**Activity:** Report every line of the records that includes the word "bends".

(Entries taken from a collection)
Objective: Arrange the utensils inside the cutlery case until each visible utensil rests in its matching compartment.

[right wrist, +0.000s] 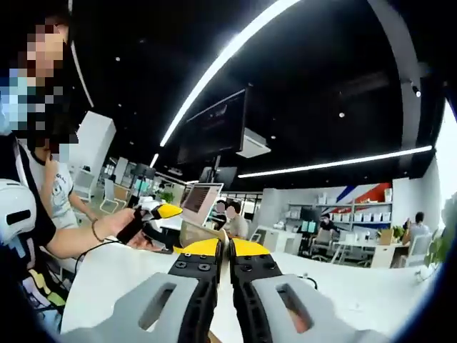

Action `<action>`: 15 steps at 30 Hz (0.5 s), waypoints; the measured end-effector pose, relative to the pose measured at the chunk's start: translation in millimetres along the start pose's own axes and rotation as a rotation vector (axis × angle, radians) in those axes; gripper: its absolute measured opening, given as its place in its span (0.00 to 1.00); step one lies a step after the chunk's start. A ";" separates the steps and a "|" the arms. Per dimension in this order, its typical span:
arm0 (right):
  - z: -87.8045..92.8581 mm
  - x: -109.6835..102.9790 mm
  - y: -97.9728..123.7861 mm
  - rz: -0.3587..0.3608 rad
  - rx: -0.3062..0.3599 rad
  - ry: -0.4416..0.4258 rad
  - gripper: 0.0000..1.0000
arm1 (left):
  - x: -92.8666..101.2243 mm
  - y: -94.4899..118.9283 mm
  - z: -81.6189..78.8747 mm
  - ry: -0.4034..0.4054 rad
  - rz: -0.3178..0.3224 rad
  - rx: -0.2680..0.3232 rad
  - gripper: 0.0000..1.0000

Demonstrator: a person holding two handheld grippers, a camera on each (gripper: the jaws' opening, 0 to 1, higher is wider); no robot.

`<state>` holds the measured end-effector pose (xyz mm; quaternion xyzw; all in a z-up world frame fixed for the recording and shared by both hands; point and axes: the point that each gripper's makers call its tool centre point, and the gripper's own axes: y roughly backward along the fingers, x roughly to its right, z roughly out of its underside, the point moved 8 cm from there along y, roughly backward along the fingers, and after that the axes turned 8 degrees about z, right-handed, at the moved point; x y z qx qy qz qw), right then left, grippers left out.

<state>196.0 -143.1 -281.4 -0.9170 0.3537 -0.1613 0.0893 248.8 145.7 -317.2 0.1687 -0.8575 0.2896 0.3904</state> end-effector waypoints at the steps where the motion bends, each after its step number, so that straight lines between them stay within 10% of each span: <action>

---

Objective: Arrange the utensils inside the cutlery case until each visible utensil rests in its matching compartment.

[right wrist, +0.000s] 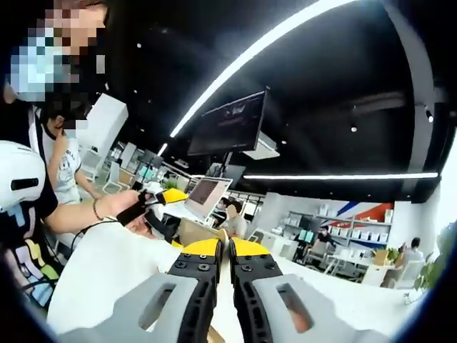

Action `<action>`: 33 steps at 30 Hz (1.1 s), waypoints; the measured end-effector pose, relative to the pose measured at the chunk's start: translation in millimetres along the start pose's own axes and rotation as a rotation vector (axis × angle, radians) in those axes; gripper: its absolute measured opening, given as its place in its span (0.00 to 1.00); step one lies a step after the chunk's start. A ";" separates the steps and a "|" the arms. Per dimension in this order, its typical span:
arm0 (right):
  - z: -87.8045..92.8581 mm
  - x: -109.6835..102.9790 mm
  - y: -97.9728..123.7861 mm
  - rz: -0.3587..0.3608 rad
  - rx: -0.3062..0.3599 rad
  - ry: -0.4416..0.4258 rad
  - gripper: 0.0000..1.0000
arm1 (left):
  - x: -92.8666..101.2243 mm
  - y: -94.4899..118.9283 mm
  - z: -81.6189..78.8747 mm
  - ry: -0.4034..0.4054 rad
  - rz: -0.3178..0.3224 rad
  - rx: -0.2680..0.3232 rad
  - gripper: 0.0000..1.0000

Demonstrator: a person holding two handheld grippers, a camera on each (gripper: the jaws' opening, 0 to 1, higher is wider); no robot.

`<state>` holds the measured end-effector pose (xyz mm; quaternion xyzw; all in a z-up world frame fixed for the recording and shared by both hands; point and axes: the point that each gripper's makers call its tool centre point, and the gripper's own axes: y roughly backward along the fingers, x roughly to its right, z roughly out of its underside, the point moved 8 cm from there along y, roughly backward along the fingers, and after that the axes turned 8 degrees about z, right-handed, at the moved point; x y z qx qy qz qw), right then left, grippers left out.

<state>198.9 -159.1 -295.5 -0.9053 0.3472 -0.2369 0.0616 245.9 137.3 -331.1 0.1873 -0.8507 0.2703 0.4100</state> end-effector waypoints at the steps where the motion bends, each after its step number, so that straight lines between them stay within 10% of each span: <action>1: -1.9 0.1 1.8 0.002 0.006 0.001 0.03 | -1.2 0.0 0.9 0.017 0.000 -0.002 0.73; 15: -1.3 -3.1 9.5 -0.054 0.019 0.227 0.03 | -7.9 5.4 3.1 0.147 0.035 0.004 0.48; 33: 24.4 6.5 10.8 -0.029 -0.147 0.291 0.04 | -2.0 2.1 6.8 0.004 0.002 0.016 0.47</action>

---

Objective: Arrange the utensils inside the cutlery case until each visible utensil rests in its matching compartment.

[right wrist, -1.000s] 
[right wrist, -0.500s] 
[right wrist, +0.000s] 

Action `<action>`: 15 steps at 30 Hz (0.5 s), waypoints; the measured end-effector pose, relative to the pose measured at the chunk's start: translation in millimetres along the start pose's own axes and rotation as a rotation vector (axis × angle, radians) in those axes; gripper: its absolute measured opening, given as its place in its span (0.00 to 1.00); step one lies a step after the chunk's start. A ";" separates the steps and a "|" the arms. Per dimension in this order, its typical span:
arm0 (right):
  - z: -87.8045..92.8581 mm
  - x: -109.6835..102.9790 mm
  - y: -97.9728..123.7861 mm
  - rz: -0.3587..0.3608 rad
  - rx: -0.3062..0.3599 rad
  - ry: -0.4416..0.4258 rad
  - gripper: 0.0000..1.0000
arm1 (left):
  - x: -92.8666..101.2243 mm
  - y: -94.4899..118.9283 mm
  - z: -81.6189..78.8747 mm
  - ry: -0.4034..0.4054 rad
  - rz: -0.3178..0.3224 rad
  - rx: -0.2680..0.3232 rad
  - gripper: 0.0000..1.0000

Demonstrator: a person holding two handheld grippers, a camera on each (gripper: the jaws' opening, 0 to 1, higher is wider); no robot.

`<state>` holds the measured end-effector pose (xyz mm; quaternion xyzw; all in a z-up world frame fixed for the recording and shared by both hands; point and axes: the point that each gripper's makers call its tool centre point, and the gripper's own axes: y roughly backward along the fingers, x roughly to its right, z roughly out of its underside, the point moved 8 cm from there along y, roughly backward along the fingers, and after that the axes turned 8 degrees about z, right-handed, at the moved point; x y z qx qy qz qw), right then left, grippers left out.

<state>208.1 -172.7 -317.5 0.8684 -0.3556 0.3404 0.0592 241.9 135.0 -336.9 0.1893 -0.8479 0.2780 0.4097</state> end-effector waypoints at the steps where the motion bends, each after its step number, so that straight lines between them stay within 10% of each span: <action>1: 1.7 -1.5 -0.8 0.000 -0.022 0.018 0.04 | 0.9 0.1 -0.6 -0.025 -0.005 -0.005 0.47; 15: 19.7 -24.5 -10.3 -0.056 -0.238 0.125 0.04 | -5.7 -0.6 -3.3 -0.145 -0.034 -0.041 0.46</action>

**Task result:**
<state>196.0 -143.1 -281.4 -0.9170 0.3537 -0.1613 0.0893 248.8 145.7 -317.2 0.1687 -0.8575 0.2896 0.3904</state> end-effector waypoints at the steps where the motion bends, each after its step number, so that straight lines between them stay within 10% of each span: <action>
<state>198.9 -159.1 -295.5 -0.9053 0.3472 -0.2369 0.0616 245.9 137.3 -331.1 0.1873 -0.8507 0.2703 0.4100</state> end-effector waypoints at the steps where the motion bends, each after its step number, so that straight lines between them stay within 10% of each span: <action>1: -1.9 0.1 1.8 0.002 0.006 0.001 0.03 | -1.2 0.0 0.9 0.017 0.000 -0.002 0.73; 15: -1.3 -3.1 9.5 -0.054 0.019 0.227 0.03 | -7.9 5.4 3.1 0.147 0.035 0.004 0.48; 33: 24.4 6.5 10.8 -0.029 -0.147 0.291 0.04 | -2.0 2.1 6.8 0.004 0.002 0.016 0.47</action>
<state>208.1 -172.7 -317.5 0.8684 -0.3556 0.3404 0.0592 241.9 135.0 -336.9 0.1893 -0.8479 0.2780 0.4097</state> end-effector waypoints at the steps where the motion bends, each after its step number, so that straight lines between them stay within 10% of each span: <action>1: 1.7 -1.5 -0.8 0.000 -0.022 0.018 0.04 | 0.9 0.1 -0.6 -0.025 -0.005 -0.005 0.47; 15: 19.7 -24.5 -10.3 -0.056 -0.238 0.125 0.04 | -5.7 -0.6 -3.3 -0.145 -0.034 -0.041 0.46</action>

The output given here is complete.